Un romanzo storico che si fonda su due forti personalità, quella dell’imperatore russo Ivan IV, detto il Terribile, e il principe Nikita Romanovic Serebrjany, eroe positivo, coraggioso, innamorato platonicamente di una donna che poi prenderà i voti. È “Il principe Serebrjanyi” di Aleksej K. Tolstoj, classico nel solco dei grandi libri dell’Ottocento
Il romanzo Il principe Serebrjanyj (464 pagine, 14,50 euro) di Aleksej K. Tolstoj, riproposto dalla casa editrice Scrittura&Scritture, vide luce nel 1869 e da allora continua a suscitare un interesse così rilevante che ancora oggi si attuano ristampe e traduzioni dell’opera in varie lingue, come sostiene nell’appendice la traduttrice in italiano, Sabina Ferri. Il contesto del romanzo è storico, ma non solo, infatti anche alcuni personaggi lo sono e tra essi ad emergere in modo particolare sono: L’Imperatore Ivan IV e Nikita Romanovic Serebrjany, protagonisti entrambi, ma antitetici, infatti il primo si distinse nel male, al punto che gli fu dato l’attributo-sostantivato “il Terribile”, il secondo nel bene che, proprio perché tale, ieri come oggi resta invisibile e perciò non qualificato.
Tra bene, male e amore
Era il 1565, quando il principe Nikita tornò dalla Lituania, dove aveva combattuto per cinque anni e al suo rientro affrontò una realtà caratterizzata da sospetti e paure, a causa del clima di terrore instaurato dall’imperatore Ivan IV, ossessionato dalla paura di complotti e tradimenti: bastava un nulla, un evanescente sospetto perché a centinaia, anche persone a lui vicinissime, venissero giustiziate in teatrali scenografie del terrore, dopo aver subito atroci torture e, incredibile a dirsi, tutto ciò accadeva in un clima di cristianità bigotta che strideva fortemente con l’efferata crudeltà dell’imperatore che, non a caso perciò, ereditò quell’orrenda denominazione. Tuttavia al lettore tutto il pensare e l’agire dell’imperatore, non possono che suscitare pena, perché rivelano la personalità di un individuo continuamente in ansia, preoccupato di essere ucciso o semplicemente deposto, al di là dell’assoluta protezione offerta dalla milizia speciale degli Opricniki, al di là dell’assoluta sottomissione del popolo e della comunità nobile dei boiari, di cui faceva parte anche Nikita Romanovic Serebrjany, in precedenza definito protagonista del bene, perché ligio al suo dovere, non solo combatteva in nome dello zar, ma sapeva anche perdonare, dire con coraggio la verità, sì da indurre con il trascorrere del tempo, lo stesso Ivan a meditare e cambiare, ma soprattutto Nikita sapeva amare con un amore puro, intenso, casto, eterno la sua Elena, anche quando lei poi prese il velo.

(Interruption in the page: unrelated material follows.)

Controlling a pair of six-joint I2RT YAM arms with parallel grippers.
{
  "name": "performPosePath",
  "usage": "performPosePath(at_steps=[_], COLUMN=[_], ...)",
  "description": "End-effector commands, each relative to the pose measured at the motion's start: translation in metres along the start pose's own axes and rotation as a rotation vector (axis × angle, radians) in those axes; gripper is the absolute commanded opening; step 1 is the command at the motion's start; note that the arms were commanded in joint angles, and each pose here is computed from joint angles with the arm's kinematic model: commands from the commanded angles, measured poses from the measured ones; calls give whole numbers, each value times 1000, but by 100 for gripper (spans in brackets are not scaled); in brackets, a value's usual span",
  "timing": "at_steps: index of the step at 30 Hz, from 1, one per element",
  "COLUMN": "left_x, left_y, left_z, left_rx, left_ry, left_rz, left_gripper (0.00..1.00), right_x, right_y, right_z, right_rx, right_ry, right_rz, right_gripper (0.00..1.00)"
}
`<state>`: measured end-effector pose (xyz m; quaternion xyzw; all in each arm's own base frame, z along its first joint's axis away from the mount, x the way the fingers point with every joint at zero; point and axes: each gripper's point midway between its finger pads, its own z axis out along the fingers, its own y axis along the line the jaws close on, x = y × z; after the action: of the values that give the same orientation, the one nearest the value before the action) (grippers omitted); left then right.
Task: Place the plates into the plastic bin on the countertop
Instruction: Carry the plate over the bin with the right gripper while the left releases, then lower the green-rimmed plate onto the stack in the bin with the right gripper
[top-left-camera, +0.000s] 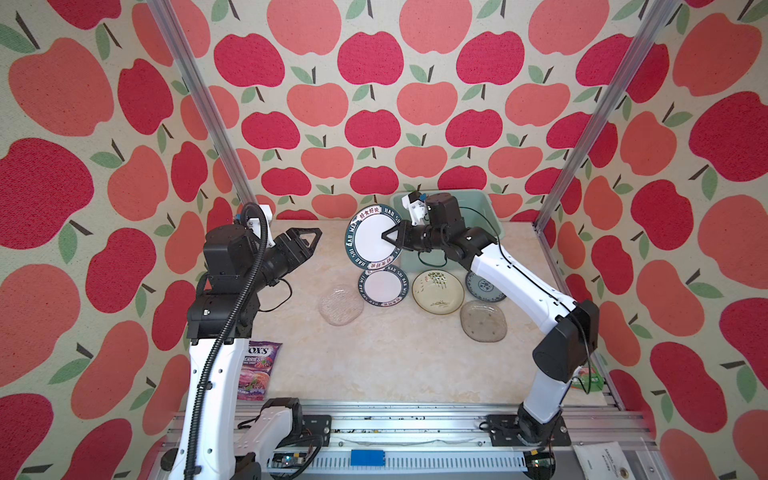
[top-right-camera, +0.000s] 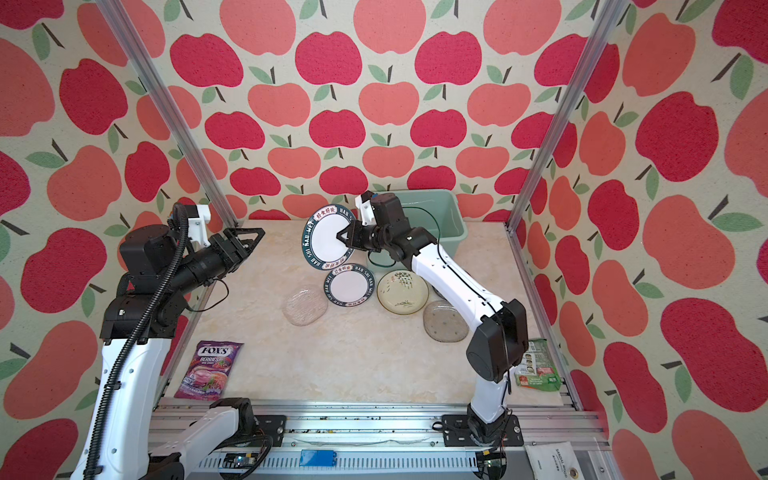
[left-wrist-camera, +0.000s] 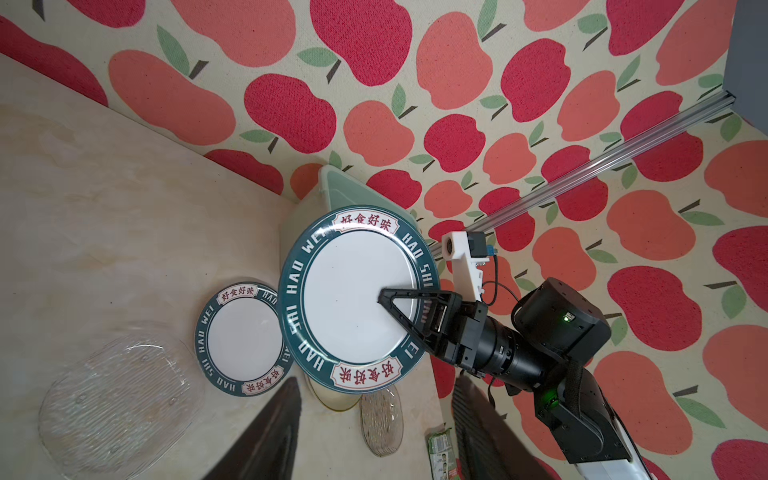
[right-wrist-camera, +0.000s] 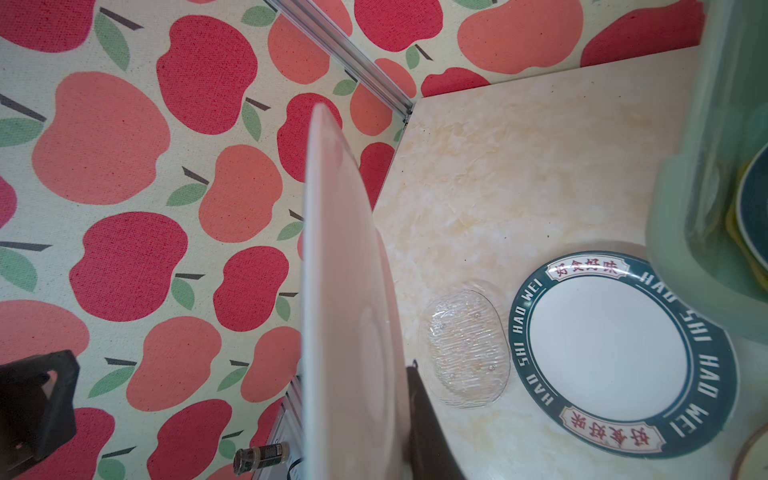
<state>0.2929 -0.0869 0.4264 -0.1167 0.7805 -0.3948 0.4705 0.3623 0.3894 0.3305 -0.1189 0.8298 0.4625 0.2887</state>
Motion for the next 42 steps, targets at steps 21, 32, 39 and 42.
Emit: performPosePath(at_steps=[21,32,39,42], left_x=[42,76,90,93], left_y=[-8,-8,6,9], left_z=[108,166,181,186], left_rx=[-112,-158,-197,-203], left_ry=[319,434,473,484], left_rz=[195,284,282,277], left_gripper=[63,68,70,70], right_x=[-138,-140,-133,-128], right_y=[-137,-194,-228,-240], right_z=[-89,-31,2,12], right_rx=[205,151,128,120], right_ry=[-102,-32,-17,-9], right_rz=[-172,-229,-223,-222], right_gripper=[0,0,0,0])
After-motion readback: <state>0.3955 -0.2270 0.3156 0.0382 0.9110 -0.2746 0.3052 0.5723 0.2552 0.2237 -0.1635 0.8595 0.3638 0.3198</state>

Questa giovane donna è l’unico personaggio femminile del romanzo di Aleksej K. Tolstoj (cugino di secondo grado del più famoso Lev Tolstoj) e la sua storia d’amore, fatta di abnegazione e rinuncia è sicuramente antitetica alla storia della monaca di Monza, immortalata da Alessandro Manzoni ne I promessi sposi.
Il romanzo si svolge con una strutturazione narrativa elaborata e complessa: fabula ed intreccio talvolta coincidono, tal’altra sono interrotti da flashback, sempre abilmente sviluppati, sì da consentire nel complesso il suo accostamento ad altri famosi capolavori narrativi della letteratura russa, quali Guerra e pace di Lev Tolstoj o Delitto e castigo e Umiliati ed offesi di Dostoevskij e, in genere, della letteratura europea dell’Ottocento.
Perdonare il despota?
Il narratore è eterodiegetico, ma nelle ultime pagine prende parola per dire al lettore come questi tristi eventi divennero leggenda, ma anche per asserire, a pagina 444, quanto segue:
Perdoniamo all’ombra colpevole dello zar Ivan, perché non fu il solo a creare arbitrii, torture, esecuzioni, false denunce, poiché si erano fatte cose tanto comuni da prendere forma di funzioni e di usanze. Fatti così rivoltosi non erano scoppiati d’un tratto, ma nascevano anzi da tempi ben più remoti e le coscienze di tanto s’erano avvilite, da potere tutto sopportare senza indignazione alcuna.
Ma è proprio così? Viene spontaneo chiedersi, infatti il lettore avveduto non può non rilevare come fosse logico e nello stesso tempo naturale che dopo secoli di dominio assoluto e dispotico, sopportato con paura ed amara sottomissione, il Novecento vide il diffondersi delle teorie sociali ed economiche di K. Marx e di F. Engels e il realizzarsi della Rivoluzione russa.